For the last few years, there were rumors that Bender and Ferguson would be torn down. But with Tarleton’s record-breaking freshmen class, according to Texan Facts, enrollment has grown by 527 students since last fall.

Bobby Waddell, director of residential living and learning (RL&L), said the decision to keep Bender and Ferguson around was based on Tarleton’s number of students living on campus and the need of more housing. The three new residence halls, Honors, Traditions North and Traditions South, weren’t going to support the number of students living on campus.

“It’s impossible to predict numbers… four or five years ago, we (RL&L) didn’t think we would still need Bender and Ferguson along with the three new residence halls that have been put up in the last few years,” Waddell said. “But things have happened since then, such as enrollment rates going up and more importantly, retention rates are at 73 percent from freshmen to sophomores, which is a lot more than we could have predicted.”

Front view of Bender Hall. Photo by Rebecca Heranadez.

Front view of Bender Hall.
Photo by Rebecca Hernandez.

“Bender and Ferguson are very sound facilities and we’d hate to do away with them. They were just in need of some repair and update, so that’s what we’ve done for the residents of Bender and Ferguson,” Waddell said.

Waddell said RL&L have been wanting to turn the bedrooms in Bender and Ferguson to single bedrooms for upper-class students for years before they ever thought about tearing them down.

“If you think about it, these rooms weren’t originally made for today’s student. A majority of our students are moving away from their parents’ house and some have never had to share a bedroom or bathroom, and that’s a difficult transition,” Waddell said.

Waddell said that students who desire to stay engaged and connected to campus have a lot to do with why students are returning to on-campus residential facilities.

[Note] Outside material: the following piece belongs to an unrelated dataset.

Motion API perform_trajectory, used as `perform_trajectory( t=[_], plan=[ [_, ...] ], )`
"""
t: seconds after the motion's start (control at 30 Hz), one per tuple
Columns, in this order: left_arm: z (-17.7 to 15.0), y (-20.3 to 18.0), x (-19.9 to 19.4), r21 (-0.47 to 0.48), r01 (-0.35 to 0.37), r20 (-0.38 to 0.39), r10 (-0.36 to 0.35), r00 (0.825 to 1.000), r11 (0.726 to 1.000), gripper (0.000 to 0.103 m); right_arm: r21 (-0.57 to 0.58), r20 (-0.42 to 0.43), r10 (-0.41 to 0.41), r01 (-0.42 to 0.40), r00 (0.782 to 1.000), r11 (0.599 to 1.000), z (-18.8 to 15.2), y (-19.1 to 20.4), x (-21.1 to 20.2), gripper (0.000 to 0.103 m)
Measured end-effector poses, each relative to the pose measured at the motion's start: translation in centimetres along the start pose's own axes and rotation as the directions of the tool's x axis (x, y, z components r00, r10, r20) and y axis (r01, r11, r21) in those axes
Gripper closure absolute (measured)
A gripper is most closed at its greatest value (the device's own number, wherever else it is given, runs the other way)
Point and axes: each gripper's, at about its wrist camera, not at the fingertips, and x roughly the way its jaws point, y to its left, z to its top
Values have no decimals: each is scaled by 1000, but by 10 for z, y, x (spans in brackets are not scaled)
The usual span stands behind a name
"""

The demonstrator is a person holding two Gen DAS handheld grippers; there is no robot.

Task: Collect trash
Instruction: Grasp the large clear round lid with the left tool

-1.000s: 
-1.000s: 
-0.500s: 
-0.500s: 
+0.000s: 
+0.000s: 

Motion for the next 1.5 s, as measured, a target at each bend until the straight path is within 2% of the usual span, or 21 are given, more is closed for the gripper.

“Obviously because of the work our university is doing through our transition programs, through our work with RL&L, students are becoming more engaged on campus; which I believe is one of the big reasons why these students are returning to campus. Therefore, that’s bumping our numbers up more and more.” Waddell added, “it’s a good problem, if you will. We want students to come back and be successful. Our goal is to help students graduate.”